What if we did not, and only put CITY there?

Recall how aggregates work.

In [None]:
def ifnull_example4():

    # display the list of cities
    query_nulls4 = '''
                SELECT DISTINCT IFNULL(CITY,"No City") as FULL_CITY, COUNT(CITY)
                FROM DATA
                GROUP BY FULL_CITY
                ORDER BY COUNT(FULL_CITY) DESC
                '''
    return query_nulls4

df_ifnull_example4 = pd.read_sql(ifnull_example4(),conn_nyc)
display(df_ifnull_example4)

Again, recalling how aggregates work.

In [None]:
def ifnull_example5():

    # display the list of cities
    query_nulls5 = '''
                SELECT DISTINCT IFNULL(CITY,"No City") as FULL_CITY, COUNT(*)
                FROM DATA
                GROUP BY FULL_CITY
                ORDER BY COUNT(FULL_CITY) DESC
                '''
    return query_nulls5

df_ifnull_example5 = pd.read_sql(ifnull_example5(),conn_nyc)
display(df_ifnull_example5)

We can see from the two queries that the COUNT( * ) counted all of them, while COUNT(CITY) only counted the non_NULL values, even though we had used the ISNULL function.

**This illustrates the difference in how aggregations in SQL treat NULL values.**

**Students must remember this difference when writing their queries that use aggregations.**

### What are your questions on IFNULL()?

## COALESCE() Function in SQLite

### Many SQL developers use COALESCE and IFNULL interchangeably, and in its most basic form, COALESCE does the same thing as IFNULL().

In [None]:
def ifnull_example6():

    # display the list of cities
    query_nulls6 = '''
                SELECT DISTINCT COALESCE(CITY,"No City") as FULL_CITY, COUNT(*)
                FROM DATA
                GROUP BY FULL_CITY
                ORDER BY COUNT(FULL_CITY) DESC
                '''
    return query_nulls6

df_ifnull_example6 = pd.read_sql(ifnull_example6(),conn_nyc)
display(df_ifnull_example6)

#### In the example above, COALESCE evaluated the CITY field and returned "No City" when it was NULL.
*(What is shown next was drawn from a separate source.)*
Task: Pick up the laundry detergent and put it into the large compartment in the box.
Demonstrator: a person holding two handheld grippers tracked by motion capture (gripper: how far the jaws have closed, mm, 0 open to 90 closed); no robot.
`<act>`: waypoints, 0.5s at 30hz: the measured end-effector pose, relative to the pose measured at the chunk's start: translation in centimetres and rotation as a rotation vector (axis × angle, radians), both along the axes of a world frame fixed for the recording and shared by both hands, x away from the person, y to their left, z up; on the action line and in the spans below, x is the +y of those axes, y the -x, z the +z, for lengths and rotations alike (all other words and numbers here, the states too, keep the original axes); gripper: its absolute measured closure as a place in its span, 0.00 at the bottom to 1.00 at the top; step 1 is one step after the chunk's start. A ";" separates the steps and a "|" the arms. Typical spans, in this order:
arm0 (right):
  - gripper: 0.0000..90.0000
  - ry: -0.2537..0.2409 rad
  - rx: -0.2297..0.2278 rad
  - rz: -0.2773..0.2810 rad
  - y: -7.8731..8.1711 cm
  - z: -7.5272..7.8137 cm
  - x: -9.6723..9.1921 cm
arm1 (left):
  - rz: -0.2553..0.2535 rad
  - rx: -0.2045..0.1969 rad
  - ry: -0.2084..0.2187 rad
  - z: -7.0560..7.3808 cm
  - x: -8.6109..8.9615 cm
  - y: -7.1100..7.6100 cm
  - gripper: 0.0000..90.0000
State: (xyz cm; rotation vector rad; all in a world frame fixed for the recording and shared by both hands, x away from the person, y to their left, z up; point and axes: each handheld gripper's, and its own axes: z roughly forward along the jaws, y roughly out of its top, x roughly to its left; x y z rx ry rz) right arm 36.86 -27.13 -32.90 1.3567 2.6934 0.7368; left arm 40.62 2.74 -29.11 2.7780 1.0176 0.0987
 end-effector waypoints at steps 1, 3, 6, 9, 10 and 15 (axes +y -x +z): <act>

#### But COALESCE operates with a bit more functionality.

### We can pass in multiple values to COALESCE, and it will return the FIRST NON-NULL value.

In [None]:
def ifnull_example7():

    # display the list of cities
    query_nulls7 = '''
                SELECT DISTINCT COALESCE(NULL,CITY,"No City") as FULL_CITY, COUNT(*)
                FROM DATA
                GROUP BY FULL_CITY
                ORDER BY COUNT(FULL_CITY) DESC
                '''
    return query_nulls7

df_ifnull_example7 = pd.read_sql(ifnull_example7(),conn_nyc)
display(df_ifnull_example7)

#### While this example is a bit contrived, we can see that we passed in 3 parameters to COALESCE, and it returned the first one that was NOT NULL.

#### This is the advantage of COALESCE() over IFNULL() in that it allows a bit more complex logic in determining what it will return.

### When would we use one versus the other? The easiest way to think is that IFNULL() is your solution for simple evaluations and substitutions, and you should use COALESCE() when you have more complex logic in the substitution you need to do.

## What are your questions on these functions?